> _TASK DETAILS_: Look through the data that follows and copy each line with the string "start".

> _INFORMATION PROVIDED_:

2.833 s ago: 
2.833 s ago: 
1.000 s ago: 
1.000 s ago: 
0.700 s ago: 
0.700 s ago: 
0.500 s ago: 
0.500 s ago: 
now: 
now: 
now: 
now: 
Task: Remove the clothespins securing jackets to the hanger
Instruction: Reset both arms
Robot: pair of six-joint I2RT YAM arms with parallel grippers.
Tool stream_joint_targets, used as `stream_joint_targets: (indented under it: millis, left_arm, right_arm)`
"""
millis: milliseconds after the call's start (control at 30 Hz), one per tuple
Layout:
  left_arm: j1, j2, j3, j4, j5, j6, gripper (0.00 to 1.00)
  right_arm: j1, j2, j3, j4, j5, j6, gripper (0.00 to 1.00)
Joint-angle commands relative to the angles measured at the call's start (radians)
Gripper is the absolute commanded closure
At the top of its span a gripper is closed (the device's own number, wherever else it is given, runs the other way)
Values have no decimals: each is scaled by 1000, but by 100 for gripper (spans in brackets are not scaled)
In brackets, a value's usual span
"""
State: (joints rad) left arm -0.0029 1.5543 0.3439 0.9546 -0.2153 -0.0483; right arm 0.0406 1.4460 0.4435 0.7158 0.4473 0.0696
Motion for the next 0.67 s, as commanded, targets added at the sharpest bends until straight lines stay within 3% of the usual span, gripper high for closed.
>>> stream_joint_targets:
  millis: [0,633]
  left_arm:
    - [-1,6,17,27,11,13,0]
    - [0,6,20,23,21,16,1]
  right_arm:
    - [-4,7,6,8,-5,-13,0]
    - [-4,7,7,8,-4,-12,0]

> _ANSWER BOX_:
millis: milliseconds after the call's start (control at 30 Hz), one per tuple
Joint-angle commands relative to the angles measured at the call's start (radians)

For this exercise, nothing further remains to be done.